(Stored entries)
= Beginning of Section =
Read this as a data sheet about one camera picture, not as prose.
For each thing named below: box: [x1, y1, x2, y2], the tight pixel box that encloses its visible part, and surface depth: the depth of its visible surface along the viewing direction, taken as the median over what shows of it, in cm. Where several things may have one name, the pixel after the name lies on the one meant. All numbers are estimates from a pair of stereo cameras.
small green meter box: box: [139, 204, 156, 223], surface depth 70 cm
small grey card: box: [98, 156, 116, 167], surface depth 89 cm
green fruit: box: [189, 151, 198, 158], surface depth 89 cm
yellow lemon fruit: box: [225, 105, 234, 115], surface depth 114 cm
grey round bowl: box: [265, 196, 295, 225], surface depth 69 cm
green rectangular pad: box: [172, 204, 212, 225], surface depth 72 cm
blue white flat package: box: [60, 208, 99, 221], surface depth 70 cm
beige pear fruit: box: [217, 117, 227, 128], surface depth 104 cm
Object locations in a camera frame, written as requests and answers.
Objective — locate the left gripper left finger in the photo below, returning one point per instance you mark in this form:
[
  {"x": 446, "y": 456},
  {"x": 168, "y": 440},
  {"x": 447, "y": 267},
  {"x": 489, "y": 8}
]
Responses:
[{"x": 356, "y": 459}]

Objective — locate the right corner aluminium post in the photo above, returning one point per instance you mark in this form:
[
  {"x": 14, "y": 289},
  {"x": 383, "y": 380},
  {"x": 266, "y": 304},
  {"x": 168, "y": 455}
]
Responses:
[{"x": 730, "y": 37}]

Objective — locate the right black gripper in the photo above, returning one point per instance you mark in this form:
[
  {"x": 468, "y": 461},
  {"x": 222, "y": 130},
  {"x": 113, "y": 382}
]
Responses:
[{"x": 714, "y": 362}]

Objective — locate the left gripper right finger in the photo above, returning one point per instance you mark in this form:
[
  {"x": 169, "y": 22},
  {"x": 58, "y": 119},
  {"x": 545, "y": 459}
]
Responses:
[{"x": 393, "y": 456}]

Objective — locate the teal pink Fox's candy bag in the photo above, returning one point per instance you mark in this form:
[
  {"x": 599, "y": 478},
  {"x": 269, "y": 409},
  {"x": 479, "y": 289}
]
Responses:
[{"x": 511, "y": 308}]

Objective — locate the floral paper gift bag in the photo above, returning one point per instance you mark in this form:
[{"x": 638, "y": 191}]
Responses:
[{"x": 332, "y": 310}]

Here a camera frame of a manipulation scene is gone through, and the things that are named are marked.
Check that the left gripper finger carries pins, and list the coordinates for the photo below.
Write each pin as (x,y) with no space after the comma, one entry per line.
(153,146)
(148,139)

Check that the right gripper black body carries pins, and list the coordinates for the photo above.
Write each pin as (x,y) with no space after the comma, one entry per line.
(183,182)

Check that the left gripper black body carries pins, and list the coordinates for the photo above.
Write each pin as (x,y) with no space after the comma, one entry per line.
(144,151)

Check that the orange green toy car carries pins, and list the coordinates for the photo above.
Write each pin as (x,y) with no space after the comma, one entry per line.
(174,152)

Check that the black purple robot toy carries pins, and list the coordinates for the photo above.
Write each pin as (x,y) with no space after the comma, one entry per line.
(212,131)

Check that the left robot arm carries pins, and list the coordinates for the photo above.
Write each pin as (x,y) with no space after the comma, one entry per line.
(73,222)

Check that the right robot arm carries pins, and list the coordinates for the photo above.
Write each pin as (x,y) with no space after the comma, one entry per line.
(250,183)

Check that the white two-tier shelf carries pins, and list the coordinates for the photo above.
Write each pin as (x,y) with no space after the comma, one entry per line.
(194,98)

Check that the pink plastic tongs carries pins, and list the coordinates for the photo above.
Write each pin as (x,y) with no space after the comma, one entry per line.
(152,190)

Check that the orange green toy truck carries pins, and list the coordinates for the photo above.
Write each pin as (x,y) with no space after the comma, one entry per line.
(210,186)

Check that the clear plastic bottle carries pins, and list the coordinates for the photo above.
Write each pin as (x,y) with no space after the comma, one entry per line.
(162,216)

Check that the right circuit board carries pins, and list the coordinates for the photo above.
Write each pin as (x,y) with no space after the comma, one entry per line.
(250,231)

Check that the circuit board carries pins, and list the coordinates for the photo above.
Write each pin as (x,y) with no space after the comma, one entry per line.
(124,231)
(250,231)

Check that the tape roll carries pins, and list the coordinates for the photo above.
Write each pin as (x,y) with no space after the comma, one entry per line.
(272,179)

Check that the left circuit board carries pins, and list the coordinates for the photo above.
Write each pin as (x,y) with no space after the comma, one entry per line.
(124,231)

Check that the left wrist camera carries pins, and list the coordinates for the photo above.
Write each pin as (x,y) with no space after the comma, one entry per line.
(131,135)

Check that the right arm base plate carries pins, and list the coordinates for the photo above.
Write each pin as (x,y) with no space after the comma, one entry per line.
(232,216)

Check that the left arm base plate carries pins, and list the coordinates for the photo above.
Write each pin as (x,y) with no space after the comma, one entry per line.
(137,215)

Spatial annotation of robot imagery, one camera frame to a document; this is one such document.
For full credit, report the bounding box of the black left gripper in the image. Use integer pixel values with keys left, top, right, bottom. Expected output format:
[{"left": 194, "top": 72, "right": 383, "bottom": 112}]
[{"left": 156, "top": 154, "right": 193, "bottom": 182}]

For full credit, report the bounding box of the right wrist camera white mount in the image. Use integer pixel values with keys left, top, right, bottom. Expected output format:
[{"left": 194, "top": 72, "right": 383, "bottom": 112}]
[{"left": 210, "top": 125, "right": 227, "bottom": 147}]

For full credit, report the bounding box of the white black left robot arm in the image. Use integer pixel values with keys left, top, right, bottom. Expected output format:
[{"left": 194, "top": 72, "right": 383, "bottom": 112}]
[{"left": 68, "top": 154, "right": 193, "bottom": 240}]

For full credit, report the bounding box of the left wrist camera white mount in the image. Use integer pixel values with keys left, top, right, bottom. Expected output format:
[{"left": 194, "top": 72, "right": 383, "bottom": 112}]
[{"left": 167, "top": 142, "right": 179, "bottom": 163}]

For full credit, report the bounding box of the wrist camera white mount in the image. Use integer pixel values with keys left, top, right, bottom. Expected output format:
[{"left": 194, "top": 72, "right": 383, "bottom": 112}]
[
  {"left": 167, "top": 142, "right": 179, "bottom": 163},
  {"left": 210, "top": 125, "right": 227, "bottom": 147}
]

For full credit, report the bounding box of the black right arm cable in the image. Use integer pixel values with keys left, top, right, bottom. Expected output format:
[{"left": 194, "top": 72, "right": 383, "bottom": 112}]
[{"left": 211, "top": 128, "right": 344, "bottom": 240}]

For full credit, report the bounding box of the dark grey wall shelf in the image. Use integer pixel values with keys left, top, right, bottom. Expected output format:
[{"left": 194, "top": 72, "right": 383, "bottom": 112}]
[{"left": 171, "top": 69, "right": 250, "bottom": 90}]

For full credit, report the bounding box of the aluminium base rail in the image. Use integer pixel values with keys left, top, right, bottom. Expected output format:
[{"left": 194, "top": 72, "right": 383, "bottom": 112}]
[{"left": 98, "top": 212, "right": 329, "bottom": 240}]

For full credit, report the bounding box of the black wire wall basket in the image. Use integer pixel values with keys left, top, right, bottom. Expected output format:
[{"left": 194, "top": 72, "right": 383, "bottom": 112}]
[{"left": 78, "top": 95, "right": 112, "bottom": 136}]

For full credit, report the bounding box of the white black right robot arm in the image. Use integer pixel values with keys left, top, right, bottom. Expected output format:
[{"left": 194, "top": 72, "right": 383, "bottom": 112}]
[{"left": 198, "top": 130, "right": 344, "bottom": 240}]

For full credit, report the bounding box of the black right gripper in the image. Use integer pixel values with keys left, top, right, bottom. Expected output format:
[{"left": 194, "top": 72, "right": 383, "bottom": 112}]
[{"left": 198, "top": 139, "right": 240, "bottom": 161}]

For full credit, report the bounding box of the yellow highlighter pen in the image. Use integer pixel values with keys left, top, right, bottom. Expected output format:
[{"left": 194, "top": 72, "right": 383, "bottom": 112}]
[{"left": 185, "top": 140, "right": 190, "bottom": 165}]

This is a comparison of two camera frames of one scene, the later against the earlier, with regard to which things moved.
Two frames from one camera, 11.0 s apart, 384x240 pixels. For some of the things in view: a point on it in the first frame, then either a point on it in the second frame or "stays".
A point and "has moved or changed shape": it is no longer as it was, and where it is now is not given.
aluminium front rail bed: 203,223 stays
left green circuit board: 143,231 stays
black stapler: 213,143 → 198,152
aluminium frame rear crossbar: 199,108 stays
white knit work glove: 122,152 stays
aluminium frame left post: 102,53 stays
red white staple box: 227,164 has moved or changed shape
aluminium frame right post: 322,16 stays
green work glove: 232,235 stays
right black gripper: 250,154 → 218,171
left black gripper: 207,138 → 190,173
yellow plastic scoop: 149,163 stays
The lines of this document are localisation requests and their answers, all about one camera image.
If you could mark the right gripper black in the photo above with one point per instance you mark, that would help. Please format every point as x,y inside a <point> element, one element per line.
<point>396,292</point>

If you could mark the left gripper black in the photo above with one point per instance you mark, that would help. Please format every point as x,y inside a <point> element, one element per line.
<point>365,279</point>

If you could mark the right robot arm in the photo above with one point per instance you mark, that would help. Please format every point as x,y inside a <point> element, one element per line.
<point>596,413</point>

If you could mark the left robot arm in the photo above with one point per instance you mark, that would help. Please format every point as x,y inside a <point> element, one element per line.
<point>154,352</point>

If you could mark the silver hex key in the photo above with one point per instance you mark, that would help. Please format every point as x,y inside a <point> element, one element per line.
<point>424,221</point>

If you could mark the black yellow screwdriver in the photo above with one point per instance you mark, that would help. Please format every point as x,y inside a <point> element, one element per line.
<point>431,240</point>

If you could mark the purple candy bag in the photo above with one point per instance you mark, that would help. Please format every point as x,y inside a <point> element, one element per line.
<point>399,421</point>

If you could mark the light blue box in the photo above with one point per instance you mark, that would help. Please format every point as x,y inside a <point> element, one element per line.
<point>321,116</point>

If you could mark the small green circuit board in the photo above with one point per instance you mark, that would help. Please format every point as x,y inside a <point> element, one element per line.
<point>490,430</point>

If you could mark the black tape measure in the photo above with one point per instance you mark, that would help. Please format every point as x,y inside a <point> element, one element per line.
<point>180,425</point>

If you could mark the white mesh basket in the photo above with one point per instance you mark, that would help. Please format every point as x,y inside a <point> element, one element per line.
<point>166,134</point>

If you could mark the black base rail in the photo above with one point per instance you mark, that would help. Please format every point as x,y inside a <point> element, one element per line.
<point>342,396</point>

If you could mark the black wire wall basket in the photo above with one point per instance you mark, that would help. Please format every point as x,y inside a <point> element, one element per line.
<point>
= End of Section =
#### What needs to be done:
The lines above, starting at the one with "yellow plastic scoop: 149,163 stays" and ending at the one with "<point>396,292</point>", are the only ones to return, exactly as written.

#### Response to the task:
yellow plastic scoop: 149,163 stays
The lines of this document are localisation requests and their answers, all about one camera image.
If you could mark the right gripper black in the photo above with one point per instance you mark, that would help. Please format every point as x,y inside a <point> element, one element per line.
<point>396,292</point>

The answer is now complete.